Le Courrier international sonde l’état d’esprit des électeurs et électrices tricolores, à travers le regard des journalistes étrangers établis en France. Analyse d’Ana Navarro Pedro, correspondante pour la presse portugaise.
« L’une des choses que j’ai apprises dans ce pays, c’est à râler », sourit Ana Navarro Pedro. « Et il y a un code, un degré dans la protestation ! ». À propos de la Révolution française, le plus illustre exemple en la matière, la correspondante portugaise s’amuse : « Si un journaliste monte sur une table et dit “tous à la Bastille !”, tout le monde y va. Ce n’est pas rien, ça ! ». Pourtant, lorsque nous l’avons interrogée sur la campagne électorale actuelle, à quelques semaines de l’élection présidentielle des 10 et 24 avril, c’est son étrange fadeur et son apathie qui ont frappé la journaliste. « On a quand même l’extrême droite en France à 30 % [selon les sondages sur les intentions de vote], quasiment un tiers de l’électorat, souligne-t-elle : Vous imaginez ce que ça pourrait signifier dans tout autre pays ? Ici, en France, personne ne réagit, on le constate, on additionne les scores dans les sondages des deux candidats d’extrême droite… Ça ne semble choquer personne. »

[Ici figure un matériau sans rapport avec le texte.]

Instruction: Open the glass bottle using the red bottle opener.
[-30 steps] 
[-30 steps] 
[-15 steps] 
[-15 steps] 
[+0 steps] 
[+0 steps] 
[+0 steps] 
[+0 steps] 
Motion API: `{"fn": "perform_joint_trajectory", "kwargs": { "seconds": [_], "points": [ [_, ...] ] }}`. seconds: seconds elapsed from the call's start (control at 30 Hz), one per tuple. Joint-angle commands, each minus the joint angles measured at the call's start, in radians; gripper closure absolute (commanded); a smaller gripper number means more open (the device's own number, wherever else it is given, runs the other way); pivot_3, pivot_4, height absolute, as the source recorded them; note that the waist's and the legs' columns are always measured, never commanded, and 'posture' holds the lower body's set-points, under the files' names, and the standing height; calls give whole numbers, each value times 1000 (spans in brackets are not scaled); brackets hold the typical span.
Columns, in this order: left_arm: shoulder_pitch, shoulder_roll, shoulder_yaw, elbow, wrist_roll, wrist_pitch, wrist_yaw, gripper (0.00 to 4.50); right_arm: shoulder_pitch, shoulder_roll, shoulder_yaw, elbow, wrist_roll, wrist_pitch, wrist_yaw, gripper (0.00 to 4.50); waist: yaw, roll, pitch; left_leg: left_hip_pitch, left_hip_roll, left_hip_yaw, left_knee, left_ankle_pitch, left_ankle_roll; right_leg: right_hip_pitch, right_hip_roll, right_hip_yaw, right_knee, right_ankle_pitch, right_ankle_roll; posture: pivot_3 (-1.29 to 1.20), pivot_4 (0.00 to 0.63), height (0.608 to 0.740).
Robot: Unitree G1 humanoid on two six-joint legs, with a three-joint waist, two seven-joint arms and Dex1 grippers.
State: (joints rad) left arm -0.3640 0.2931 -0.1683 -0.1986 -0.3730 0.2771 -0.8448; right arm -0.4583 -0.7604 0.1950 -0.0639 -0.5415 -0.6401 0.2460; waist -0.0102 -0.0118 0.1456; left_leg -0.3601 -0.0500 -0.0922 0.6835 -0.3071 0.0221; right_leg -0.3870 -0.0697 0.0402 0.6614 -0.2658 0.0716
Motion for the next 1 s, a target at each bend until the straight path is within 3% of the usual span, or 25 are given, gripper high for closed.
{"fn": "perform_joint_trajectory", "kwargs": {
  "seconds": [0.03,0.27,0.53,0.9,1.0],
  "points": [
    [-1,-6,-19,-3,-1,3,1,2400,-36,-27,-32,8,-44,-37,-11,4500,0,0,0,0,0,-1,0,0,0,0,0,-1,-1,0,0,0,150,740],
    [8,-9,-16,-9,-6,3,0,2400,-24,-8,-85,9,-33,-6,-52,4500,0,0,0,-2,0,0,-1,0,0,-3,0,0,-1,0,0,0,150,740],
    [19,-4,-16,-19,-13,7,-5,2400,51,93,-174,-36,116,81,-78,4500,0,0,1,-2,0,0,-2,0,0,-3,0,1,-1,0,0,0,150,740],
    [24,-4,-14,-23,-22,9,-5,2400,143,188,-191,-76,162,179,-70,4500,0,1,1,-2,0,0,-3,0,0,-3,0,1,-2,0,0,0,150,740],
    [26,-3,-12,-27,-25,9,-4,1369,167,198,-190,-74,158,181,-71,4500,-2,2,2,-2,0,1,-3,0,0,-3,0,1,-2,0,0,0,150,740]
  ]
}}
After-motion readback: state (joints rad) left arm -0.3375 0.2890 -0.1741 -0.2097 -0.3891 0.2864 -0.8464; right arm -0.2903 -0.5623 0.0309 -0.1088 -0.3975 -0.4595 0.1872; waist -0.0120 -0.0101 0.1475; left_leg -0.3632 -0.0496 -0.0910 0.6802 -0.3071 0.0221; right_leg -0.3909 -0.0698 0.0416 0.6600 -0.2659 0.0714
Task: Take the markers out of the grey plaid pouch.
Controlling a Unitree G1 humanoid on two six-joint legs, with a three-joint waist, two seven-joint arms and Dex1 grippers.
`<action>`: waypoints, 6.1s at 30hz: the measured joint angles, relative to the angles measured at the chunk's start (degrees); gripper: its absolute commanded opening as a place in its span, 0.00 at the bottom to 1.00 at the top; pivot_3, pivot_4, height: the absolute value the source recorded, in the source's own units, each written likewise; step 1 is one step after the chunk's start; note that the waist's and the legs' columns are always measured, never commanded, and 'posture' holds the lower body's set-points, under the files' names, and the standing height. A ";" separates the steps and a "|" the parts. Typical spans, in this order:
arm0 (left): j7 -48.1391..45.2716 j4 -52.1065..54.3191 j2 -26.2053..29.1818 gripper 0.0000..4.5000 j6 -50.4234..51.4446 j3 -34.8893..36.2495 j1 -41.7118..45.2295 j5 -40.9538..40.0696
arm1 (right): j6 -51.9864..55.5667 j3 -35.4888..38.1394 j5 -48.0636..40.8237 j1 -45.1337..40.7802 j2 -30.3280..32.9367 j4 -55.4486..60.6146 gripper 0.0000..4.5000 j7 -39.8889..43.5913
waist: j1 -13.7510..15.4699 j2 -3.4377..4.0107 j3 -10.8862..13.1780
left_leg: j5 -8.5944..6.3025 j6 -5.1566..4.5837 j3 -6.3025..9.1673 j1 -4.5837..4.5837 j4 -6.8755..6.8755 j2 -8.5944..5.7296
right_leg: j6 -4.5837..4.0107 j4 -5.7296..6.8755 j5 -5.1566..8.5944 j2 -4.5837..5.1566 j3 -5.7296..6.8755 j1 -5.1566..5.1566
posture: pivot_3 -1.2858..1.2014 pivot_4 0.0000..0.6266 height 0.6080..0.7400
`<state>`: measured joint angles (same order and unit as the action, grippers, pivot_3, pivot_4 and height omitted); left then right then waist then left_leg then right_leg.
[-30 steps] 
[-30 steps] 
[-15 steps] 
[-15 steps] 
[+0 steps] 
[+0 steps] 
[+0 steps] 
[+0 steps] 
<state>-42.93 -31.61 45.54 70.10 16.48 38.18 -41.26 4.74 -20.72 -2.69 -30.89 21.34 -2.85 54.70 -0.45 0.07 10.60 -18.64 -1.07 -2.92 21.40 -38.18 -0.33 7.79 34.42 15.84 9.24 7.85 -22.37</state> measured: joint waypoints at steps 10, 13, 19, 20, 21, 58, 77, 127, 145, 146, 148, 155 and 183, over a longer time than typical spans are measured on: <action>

Les Français sont d’ailleurs nombreux à se désintéresser du scrutin, constate Ana Navarro Pedro, notamment « des trentenaires qui, en plus, sont dans une bonne situation financière et diplômés, mais disent qu’ils ne vont pas voter. Considérant que leurs préoccupations quotidiennes – places à la crèche, transports publics ou pouvoir d’achat – ne sont pas prises en considération par la classe politique, les électeurs tricolores seraient nombreux à envisager l’abstention.La France, « une république absolutiste ». Comment comprendre cet abandon des urnes ? Pour la journaliste, cela s’explique entre autres par le système français : ce régime présidentiel est « de plus en plus centralisé », estime-t-elle, encore davantage sous le mandat d’Emmanuel Macron. « Il gouverne tout seul, argue-t-elle, à tel point qu’avec la gestion du Covid-19, la parole présidentielle en France a presque eu force de loi. Le président dit quelque chose et, pour tout le monde, le lendemain, c’est la loi. » De quoi interloquer la journaliste portugaise, qui assène : « Vous êtes en train d’inventer une république absolutiste.» Une centralisation qui va de pair avec un sentiment de dépossession très fort de la population. « On a l’impression que, quoi qu’il advienne, une fois qu’il y a un Parlement élu, un président élu, quelles que soient les réticences de la population à une mesure ou un ensemble de mesures, jamais le pouvoir ne les prendra en considération. Le mouvement des gilets jaunes en est un exemple, fait valoir Ana Navarro Pedro : « Les grandes conférences du ‘grand débat’, pour intégrer dans la politique d’État [les revendications des citoyens] n’ont débouché sur quasiment rien ». Et la journaliste de conclure : « C’est cette impuissance des citoyens face au pouvoir qui les détourne de la politique.